Table 2. New sys.dm_db_database_page_allocations Columns
|database_id||ID of the database|
|allocation_unit_id||ID of the allocation unit|
|allocation_unit_type||Type of allocation unit|
|extent_file_id||File ID of the extent|
|extent_page_id||Page ID for the extent|
|is_allocated||Indicates whether a page is allocated|
|is_iam_page||Indicates whether a page is the index allocation page|
|is_mixed_page_allocation||Indicates whether a page is allocated|
|page_free_space_percent||Percentage of space free on the page|
|page_type_desc||Description of the page type|
|is_page_compressed||Indicates if the page is compressed|
|has_ghost_records||Indicates if the page has ghost records|
Beyond the additional columns, there are a few other differences between the DBCC command the the DMF. The main one is that with the DMF, you have the ability to join the results from the output directly into other DMVs and DMFs, without the need for intermediate tables. Also, with the is_allocated flag, results can be included for those pages that have been assigned (via uniform extents) but haven’t been allocated with data.

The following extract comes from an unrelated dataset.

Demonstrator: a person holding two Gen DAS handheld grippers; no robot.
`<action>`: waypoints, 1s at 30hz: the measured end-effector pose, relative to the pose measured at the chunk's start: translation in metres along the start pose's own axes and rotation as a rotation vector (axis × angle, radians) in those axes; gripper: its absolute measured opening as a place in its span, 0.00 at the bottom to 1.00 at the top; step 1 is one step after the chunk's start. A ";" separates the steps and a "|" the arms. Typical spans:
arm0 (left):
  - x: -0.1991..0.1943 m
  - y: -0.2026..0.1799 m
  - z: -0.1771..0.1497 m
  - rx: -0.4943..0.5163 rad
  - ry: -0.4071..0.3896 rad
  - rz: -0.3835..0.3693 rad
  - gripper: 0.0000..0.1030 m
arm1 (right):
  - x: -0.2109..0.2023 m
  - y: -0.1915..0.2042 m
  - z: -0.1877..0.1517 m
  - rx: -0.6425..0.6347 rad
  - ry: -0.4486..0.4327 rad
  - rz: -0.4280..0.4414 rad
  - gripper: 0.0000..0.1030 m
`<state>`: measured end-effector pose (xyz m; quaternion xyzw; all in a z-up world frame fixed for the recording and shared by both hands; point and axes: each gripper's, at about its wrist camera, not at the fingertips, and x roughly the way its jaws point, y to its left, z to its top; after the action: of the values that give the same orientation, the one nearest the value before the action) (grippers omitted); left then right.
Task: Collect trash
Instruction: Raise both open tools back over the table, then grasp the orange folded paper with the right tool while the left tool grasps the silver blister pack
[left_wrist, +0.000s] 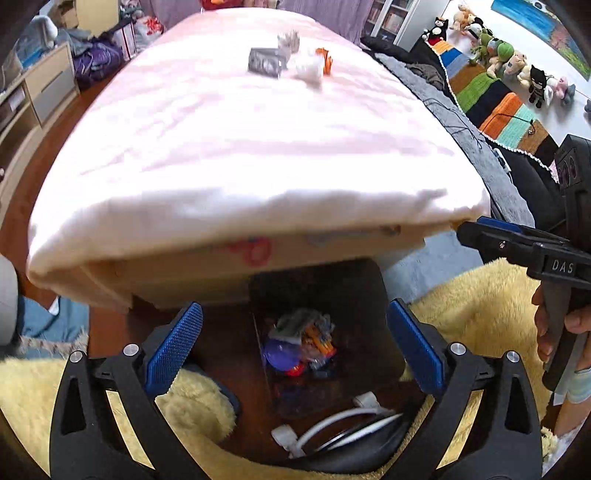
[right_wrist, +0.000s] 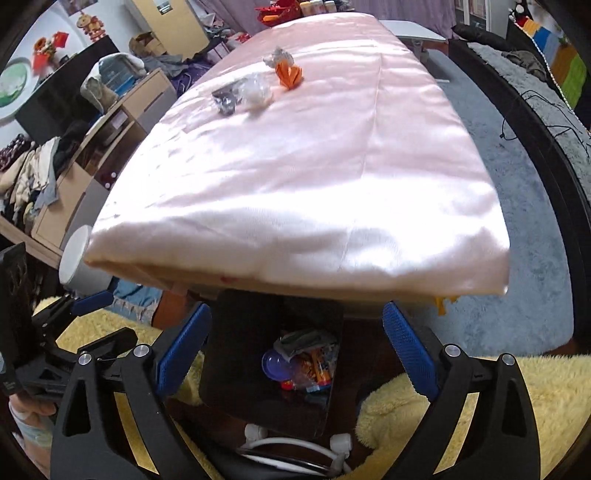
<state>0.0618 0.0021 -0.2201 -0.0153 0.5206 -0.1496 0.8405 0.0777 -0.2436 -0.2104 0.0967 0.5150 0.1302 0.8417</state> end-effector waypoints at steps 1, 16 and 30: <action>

Lastly, through the additional metadata, you can easily determine which pages in an index are compressed versus non-compressed.
The addition of sys.dm_db_database_page_allocations to SQL Server is a welcomed new feature of SQL Server 2012. While it is still considered an undocumented feature, the same as DBCC IND, it has the potential to become much more useful that DBCC IND ever was. How do you plan to use the DMF in your environments?